Classical Hypothesis - Fisher and Muller

• Worked with single gene traits in natural populations

• Low population variability, low heterozygote frequency

• Alternative alleles are harmful

• Main evolutionary force- directional selection

• Species variability given mainly by between-population variation

Balance hypothesis - Dobzhansky and Wright

• Examined the chromosomal polymorphisms in Drosophila populations

• Natural populations are generally variable w/ high heterozygosity

• Dominating force: Overdominant selection

• Species variability given within-population variation

Phenotypic variation

Variability in phenotypes that exists in a population. (Ex: height, weight, and body shape, hair, eye color, and the ability to roll your tongue)

Qualitative Traits

A trait that can be described as a category (Ex: black or red coat color, horned or polled, coat color dilution)

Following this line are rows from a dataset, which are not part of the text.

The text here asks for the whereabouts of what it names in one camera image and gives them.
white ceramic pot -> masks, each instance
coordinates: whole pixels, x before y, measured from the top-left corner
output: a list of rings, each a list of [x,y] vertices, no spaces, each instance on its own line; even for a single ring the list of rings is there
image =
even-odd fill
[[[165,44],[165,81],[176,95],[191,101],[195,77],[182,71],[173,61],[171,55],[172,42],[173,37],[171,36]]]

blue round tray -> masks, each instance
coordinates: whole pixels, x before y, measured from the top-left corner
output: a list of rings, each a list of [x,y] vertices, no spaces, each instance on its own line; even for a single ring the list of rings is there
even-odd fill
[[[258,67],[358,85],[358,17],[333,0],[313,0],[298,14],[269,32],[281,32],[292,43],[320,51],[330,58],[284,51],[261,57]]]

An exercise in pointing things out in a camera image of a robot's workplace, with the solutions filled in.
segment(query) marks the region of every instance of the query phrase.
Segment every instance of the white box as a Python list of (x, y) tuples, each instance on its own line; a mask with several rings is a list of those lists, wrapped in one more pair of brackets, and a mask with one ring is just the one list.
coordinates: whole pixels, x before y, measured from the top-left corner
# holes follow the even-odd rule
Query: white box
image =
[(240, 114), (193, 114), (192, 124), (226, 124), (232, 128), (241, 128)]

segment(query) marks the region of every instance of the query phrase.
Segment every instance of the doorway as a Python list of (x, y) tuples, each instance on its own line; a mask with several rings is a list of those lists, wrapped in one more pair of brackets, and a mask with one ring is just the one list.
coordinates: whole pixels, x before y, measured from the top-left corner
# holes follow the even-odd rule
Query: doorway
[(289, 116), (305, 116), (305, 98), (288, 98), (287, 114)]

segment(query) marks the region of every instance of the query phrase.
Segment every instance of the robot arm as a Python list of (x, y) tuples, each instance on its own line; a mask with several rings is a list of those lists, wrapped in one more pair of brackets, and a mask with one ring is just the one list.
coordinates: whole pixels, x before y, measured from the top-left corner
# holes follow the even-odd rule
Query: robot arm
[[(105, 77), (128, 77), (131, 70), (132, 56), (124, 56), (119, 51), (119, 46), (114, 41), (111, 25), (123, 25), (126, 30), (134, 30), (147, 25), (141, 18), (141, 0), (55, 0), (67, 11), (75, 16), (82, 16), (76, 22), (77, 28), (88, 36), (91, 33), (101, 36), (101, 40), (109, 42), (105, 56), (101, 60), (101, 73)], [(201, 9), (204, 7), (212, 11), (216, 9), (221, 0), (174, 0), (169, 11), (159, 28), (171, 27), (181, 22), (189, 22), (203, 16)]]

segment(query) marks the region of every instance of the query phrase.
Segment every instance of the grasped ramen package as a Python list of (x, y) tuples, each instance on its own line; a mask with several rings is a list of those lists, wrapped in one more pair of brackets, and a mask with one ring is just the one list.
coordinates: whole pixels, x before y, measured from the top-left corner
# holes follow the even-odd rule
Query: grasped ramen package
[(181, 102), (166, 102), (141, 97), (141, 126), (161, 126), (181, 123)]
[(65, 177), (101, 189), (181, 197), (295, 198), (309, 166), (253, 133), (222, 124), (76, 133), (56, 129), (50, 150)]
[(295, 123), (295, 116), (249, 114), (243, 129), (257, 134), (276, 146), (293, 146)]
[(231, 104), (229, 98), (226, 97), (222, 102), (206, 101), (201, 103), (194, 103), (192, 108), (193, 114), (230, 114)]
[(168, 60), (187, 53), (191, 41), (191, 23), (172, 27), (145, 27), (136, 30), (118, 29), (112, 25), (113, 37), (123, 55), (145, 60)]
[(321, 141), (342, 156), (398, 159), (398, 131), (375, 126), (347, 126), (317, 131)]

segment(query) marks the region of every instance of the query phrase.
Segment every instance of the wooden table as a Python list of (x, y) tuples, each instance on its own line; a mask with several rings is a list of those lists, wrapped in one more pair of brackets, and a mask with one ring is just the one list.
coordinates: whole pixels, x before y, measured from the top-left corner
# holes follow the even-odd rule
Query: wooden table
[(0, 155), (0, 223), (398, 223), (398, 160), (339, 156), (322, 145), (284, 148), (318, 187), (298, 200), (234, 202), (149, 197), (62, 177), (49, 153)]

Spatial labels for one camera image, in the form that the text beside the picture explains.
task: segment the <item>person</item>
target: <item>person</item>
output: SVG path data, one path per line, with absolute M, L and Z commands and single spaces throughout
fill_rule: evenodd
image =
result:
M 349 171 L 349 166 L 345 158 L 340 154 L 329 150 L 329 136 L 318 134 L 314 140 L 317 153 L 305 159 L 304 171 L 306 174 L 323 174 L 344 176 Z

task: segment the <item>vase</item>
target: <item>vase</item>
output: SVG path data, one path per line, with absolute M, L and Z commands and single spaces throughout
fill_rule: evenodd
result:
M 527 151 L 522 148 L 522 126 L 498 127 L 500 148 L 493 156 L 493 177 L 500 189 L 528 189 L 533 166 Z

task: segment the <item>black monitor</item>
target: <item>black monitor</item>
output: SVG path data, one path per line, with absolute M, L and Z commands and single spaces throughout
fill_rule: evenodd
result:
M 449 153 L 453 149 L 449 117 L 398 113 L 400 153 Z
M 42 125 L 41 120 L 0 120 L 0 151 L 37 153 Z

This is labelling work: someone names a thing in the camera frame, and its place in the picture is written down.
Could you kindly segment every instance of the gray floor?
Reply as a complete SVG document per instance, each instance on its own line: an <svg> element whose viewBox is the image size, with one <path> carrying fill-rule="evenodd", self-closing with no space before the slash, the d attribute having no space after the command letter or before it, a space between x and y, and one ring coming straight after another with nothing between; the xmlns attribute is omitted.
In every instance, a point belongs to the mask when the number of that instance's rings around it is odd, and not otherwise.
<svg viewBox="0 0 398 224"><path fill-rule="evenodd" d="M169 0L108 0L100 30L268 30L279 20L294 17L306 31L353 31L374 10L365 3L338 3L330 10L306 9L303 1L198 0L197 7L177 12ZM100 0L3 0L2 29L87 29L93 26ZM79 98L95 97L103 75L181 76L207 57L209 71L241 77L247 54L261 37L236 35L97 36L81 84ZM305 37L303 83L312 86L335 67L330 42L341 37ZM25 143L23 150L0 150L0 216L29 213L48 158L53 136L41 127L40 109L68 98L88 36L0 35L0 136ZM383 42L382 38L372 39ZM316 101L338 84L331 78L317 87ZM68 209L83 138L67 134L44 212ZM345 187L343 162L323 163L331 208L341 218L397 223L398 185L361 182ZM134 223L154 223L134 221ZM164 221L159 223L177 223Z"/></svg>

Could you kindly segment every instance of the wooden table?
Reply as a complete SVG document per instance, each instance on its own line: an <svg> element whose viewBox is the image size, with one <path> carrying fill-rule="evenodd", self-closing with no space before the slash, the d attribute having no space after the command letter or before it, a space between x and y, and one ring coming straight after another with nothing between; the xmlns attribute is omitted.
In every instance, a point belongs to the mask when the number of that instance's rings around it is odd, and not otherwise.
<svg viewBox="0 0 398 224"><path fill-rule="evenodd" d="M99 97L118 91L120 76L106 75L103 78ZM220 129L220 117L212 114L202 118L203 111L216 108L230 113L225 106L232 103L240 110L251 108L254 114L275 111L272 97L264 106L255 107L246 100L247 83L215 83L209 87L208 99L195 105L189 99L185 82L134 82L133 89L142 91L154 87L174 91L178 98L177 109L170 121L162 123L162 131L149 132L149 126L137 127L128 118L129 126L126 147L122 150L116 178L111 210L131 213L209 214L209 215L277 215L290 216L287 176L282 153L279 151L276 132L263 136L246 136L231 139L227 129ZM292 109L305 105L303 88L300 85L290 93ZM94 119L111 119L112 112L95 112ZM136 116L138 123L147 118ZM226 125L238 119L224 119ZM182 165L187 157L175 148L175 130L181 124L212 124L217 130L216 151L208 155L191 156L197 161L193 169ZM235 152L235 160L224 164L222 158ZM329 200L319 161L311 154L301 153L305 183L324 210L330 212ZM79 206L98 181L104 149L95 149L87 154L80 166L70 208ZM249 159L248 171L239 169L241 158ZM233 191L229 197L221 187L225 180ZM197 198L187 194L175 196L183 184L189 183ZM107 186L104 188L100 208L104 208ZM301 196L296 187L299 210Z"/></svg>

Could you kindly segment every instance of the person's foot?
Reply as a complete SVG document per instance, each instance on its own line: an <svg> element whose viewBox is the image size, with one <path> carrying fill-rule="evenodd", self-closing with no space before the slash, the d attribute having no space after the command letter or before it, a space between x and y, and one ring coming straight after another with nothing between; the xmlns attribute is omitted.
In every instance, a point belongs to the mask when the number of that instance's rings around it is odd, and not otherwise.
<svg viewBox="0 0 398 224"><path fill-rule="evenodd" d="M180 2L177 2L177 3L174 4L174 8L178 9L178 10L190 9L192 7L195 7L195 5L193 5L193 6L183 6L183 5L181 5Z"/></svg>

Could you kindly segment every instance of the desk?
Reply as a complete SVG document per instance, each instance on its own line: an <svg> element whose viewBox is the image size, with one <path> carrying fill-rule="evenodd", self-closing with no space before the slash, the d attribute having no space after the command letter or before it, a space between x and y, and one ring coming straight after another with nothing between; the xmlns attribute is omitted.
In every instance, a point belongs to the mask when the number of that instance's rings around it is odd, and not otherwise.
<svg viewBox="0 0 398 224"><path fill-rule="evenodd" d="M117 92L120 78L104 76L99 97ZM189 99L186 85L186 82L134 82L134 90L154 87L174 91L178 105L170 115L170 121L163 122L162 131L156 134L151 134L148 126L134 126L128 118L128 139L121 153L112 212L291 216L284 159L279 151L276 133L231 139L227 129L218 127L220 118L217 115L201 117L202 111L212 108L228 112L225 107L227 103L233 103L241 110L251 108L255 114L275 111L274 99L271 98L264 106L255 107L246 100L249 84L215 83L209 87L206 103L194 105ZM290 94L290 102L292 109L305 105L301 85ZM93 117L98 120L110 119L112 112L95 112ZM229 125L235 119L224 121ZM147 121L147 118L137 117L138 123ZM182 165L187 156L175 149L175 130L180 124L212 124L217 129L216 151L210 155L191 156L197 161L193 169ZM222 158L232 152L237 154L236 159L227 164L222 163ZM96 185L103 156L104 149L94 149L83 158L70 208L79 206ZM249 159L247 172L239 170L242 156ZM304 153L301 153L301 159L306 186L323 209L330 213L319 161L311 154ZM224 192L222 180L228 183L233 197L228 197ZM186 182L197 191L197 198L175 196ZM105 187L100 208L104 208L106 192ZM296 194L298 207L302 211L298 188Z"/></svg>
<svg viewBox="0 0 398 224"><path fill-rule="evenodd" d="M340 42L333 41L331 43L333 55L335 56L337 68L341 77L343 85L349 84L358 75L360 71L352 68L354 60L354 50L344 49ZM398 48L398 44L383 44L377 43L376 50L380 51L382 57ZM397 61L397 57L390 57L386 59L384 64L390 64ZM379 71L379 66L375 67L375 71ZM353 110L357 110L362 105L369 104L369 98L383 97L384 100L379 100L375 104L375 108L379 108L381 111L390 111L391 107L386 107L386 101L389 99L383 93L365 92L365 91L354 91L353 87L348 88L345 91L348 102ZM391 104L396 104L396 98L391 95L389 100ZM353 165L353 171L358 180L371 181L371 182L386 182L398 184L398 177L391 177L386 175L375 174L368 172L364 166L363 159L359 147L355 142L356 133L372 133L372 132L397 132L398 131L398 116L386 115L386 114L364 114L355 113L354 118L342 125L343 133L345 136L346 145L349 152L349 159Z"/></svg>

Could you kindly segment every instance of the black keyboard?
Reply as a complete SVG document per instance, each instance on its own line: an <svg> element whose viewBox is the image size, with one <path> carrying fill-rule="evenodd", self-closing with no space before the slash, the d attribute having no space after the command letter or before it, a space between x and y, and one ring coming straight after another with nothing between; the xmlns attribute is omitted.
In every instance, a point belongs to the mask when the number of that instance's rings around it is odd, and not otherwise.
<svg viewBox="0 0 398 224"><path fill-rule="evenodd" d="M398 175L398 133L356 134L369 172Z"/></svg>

Example: Stem color of tobacco

• Have 1 or 2 genes

• Have few genotypes

• Phenotypic categories

Quantitative traits

A characteristic controlled by multiple genes as well as the environment (Ex: IQ, blood pressure, height, and weight)

Example: Number of grains of wheat

• Have many genes

• Many genotypes

• Continuous distribution of the phenotypes

Peppered moth (biston betalaria)

• Example of a qualitative trait

• Involves two phenotypes: peppered (recessive), and carbonara (dominant)

Wing traits of brown argus (Tricia artierxes issuekutzi)

• Example of a quantitative trait

• In small populations, evolutionary forces (ex: environmental changes) have a bigger effect, causing more drift and variation

Birth mass of mice

• Example of a quantitative trait

• Each population was found to have its own phenotypic average, and its own variance (differences)

What makes up phenotypic variation?

Genotypic variation and Environmental variation

Genotypic variance

The final phenotypes of heterozygous offspring (Example: AA, Aa, aa)

Environmental variance

Causes continuous distribution in final phenotypes of heterozygous offspring (Example: all the different varieties of Aa)

Phenotypic Variance equation: 

Vp = Vg + Ve + Vge

Phenotypic variance= genotypic+ environmental+interaction

If Vge = 0

Genes and the environment do not interact

If Vge > 0

There is interaction between genes and the environment

Genetic variance equation

Vg = Va + Vd + Vi

* Interactions between genes

Additive model

Deviation from the avg. phenotype due to inheriting a particular allele

* Additive interaction between alleles: heterozygous individuals are a mid-point between the alleles

Dominance model

Deviation due to the interactions between alternative alleles at a specific locus (location on a chromosome)

* Heterozygous individuals resemble each other more